Cuni, quali discipline insegna online?
"Spazio dai circuiti ad alta intensità agli allenamenti mirati per glutei e addominali, fino alla ginnastica posturale. Per allenarsi correttamente, infatti, non si devono trascurare postura e respirazione".

I suoi esercizi hanno messo a dura prova persino Ibra.
"È successo il 14 dicembre scorso: io e altri 4 ‘coach’ di Buddyfit ci siamo allenati assieme a lui, in una diretta seguita da duemila persone. Non mi aspettavo che fosse così alla mano: mi ha fatto diverse domande su Cesena e la Romagna, oltre che sul mio percorso professionale. Poi, abbiamo parlato a lungo del Covid, di cui entrambi siamo stati vittime".

Quando è successo?
"Ho contratto il virus a inizio marzo e ho passato due mesi d’inferno, tra febbre alta, spossatezza e difficoltà a respirare. Da allora non faccio che ripetere che nessuno può permettersi di sottovalutare la malattia: neppure noi giovani".
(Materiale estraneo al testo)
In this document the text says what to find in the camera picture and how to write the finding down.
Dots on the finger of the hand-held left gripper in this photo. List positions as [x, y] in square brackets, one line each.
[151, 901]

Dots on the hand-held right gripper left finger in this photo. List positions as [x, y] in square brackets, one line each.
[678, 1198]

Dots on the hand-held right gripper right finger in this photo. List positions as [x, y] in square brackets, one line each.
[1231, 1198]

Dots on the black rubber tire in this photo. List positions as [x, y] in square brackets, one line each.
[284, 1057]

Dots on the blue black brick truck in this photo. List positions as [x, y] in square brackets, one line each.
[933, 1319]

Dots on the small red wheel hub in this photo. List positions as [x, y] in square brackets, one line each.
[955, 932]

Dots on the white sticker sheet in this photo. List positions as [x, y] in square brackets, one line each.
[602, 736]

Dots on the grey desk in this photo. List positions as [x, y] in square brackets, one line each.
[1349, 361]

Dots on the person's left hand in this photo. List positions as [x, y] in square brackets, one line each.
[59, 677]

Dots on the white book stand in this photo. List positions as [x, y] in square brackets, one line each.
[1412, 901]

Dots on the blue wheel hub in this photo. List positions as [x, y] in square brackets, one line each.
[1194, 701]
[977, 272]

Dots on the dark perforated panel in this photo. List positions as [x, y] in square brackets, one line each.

A proposito di Covid, in che modo la pandemia ha cambiato le nostre abitudini di allenamento?
"Da un lato, la chiusura forzata delle palestre ha spinto molte persone a praticare attività fisica tra le mura domestiche: un’esigenza nata durante il lockdown e ormai entrata nella quotidianità, soprattutto di chi ha poco tempo e preferisce il comfort della propria casa agli spazi aperti. Dall’altro lato, in tanti hanno cercato il contatto con la natura e riscoperto l’importanza del movimento all’aria aperta, persino in pieno inverno. Io consiglio, se si può, di mantenere entrambe le routine".

Quale futuro, allora, per le palestre?
"Non sarà facile. Saranno costrette a reinventarsi, offrendo allenamenti personalizzati e riorganizzandosi per evitare il sovraffollamento. Una previsione, però, posso farla con certezza".

Quale?
"La gente investirà sempre di più sull’attività fisica, magari rinunciando ad altri beni una volta ritenuti prioritari, come una borsa o un vestito. Io stessa, in questi giorni, sono sommersa dalle chiamate".

Tutti ansiosi di rimettersi in forma dopo le feste?
"Il mio obiettivo è convincere le persone a muoversi non solo per l’aspetto estetico, ma per la salute. Mai come ora, l’allenamento è la miglior medicina".

Già. Ma può suggerire ai lettori anche un bel circuito bruciapanettone?
"Dopo 10 minuti di camminata veloce, fate 20 squat, 15 push-up (piegamenti sulle braccia), 20 burpees (esercizio di ginnastica a corpo libero fra i più diffusi – e odiati – in assoluto, ndr), 20 addominali e 20 affondi alternati. Ripetete la sequenza per 3 volte, osservando un minuto di pausa solo tra un blocco e l’altro. Alla fine, non dimenticate lo stretching".